Vakıflar siyasal İslamcılar açısından ekonomik ağın ve politik hegemonyanın sağlamlaştırılması noktasında en kritik ögelerin başında geliyor. Özellikle AKP iktidarı döneminde Ensar, TÜRGEV gibi vakıf isimleri hayatımızın parçası oldu. Özellikle yolsuzluk meselesinde bu unsurların faaliyetleri resmi tutanaklara dahi geçmiş durumda. Mesele AKP ile de sınırlı değil elbette. Özelikle Soğuk Savaş döneminde ABD desteğiyle palazlandırılan siyasal İslamcılar ve onlarla iç içe geçen tarikatların vakıflar aracılığı ile hayatlarını devam ettirdikleri sır değil. Bu konuya dair geçen günlerde bir çalışma yayımlandı. Emperyalizm, siyasal İslamcılık ve vakıflar arasındaki ideolojik ve pratik bağlantının ele alındığı Kırmızı Kedi yayımlarından çıkan Sarmal isimli eser gazeteci Murat Ağırel imzası taşıyor. Ağırel, kitabıyla ilgili Gazeteci Uğur Mumcu’nun ölümsüz eseri olan ve İslamcılarla emperyalizm arasındaki ilişkiyi anlatan Rabıta’ya gönderme yapıyor ve Sarmal’ı 21. Yüzyıl Rabıtası biçiminde tanımlıyor. Ağırel ile kitabından yola çıkarak vakıflar ve tarikatlar sarmalına alınan Türkiye’nin öyküsünü konuştuk.

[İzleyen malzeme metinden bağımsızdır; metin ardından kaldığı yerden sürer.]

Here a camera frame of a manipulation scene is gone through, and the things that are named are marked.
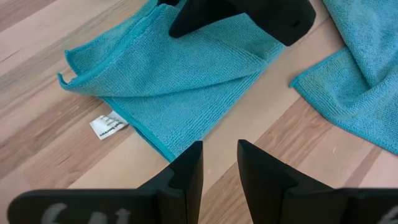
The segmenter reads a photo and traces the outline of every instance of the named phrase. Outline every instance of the wood grain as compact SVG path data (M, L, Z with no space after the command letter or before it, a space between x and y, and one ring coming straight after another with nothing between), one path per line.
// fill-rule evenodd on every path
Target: wood grain
M100 141L89 122L108 106L62 90L56 78L75 76L65 49L118 25L145 1L0 0L0 223L8 203L26 190L134 188L167 166L130 127ZM202 223L251 222L236 175L238 139L334 187L398 184L387 178L396 157L327 123L288 87L344 46L322 1L311 3L317 18L310 32L204 139Z

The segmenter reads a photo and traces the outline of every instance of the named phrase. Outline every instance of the black object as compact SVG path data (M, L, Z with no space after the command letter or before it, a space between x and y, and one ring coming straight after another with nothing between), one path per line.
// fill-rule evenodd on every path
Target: black object
M8 219L10 224L194 224L202 186L202 142L196 142L138 189L31 191L11 202Z
M159 4L176 5L178 2L159 0ZM178 38L240 13L246 13L257 26L286 46L303 37L316 16L308 0L187 0L169 34Z
M398 223L397 189L335 190L245 140L238 142L238 165L254 224ZM8 219L10 224L194 224L202 186L202 143L196 142L136 190L27 192L10 204Z
M245 140L238 165L255 224L398 223L397 189L335 190Z

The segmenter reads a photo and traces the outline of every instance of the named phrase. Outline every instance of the microfiber cloth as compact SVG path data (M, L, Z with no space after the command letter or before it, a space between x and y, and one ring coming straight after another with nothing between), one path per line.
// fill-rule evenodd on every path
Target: microfiber cloth
M105 101L169 161L203 139L284 49L246 14L173 39L181 5L150 0L65 52L76 78L58 75L64 89Z
M291 86L333 124L398 154L398 1L324 3L347 47Z

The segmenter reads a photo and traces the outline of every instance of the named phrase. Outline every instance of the white label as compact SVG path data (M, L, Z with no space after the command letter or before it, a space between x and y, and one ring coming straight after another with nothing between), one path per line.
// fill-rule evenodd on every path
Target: white label
M106 139L126 125L128 125L127 121L120 117L115 111L112 111L108 115L101 115L99 118L90 122L90 126L100 140Z

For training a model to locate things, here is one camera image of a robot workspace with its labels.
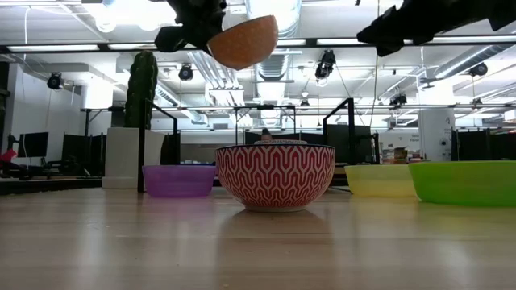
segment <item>green bowl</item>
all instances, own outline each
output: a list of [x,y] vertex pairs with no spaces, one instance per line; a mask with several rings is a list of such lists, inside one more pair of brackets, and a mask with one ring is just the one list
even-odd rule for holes
[[421,201],[516,206],[516,161],[420,163],[409,170]]

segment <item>computer monitor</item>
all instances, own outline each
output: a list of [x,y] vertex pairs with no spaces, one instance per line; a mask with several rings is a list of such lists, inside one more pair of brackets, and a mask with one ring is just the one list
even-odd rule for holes
[[18,157],[46,157],[48,132],[21,134],[18,143]]

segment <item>person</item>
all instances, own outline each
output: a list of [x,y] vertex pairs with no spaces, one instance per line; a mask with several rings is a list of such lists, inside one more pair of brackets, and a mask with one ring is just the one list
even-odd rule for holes
[[269,132],[267,128],[265,128],[261,131],[261,140],[262,141],[269,141],[272,139],[273,139],[273,136],[271,135],[271,132]]

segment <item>white planter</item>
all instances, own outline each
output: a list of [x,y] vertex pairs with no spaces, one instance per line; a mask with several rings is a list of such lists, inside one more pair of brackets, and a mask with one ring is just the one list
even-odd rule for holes
[[[138,186],[137,128],[109,128],[107,130],[105,189],[136,189]],[[145,165],[160,165],[164,135],[145,131]]]

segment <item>cactus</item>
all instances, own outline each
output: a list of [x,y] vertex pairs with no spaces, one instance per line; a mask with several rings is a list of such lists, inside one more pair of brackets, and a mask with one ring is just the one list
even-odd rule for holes
[[131,77],[127,89],[127,102],[124,127],[139,128],[141,100],[145,98],[145,129],[151,129],[152,106],[156,92],[158,65],[152,52],[143,51],[136,55],[131,66]]

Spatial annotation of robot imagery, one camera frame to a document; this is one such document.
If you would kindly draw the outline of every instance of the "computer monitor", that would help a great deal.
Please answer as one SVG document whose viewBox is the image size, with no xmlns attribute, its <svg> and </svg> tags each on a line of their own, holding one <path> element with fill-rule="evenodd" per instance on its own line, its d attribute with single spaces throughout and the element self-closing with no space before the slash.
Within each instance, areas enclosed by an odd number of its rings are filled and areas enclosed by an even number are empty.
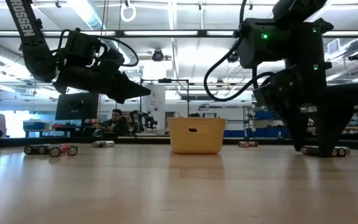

► Kitabınızı tanımlarken 21. yüzyılın Rabıtası kavramını kullanıyorsunuz, neden?
Uğur Mumcu’nun ortaya çıkardığı tarikat-siyaset-ticaret üçgeni hiç bitmedi. Aksine iktidar oldu. “21. Yüzyılın Rabıtası” dememin sebebi ise bu iktidarın bugün de vakıflar aracılığıyla sürüyor olması. Tarikat-siyaset-ticaret üçgenine bir de “vakıf” örgütlenmeleri eklendi. Tüm paralar bu vakıflar üzerinden döndürülüyor. Tüm eleman ihtiyaçları bu vakıfların bünyesindeki ve denetimindeki okullar ile yurtlar üzerinden devşiriliyor.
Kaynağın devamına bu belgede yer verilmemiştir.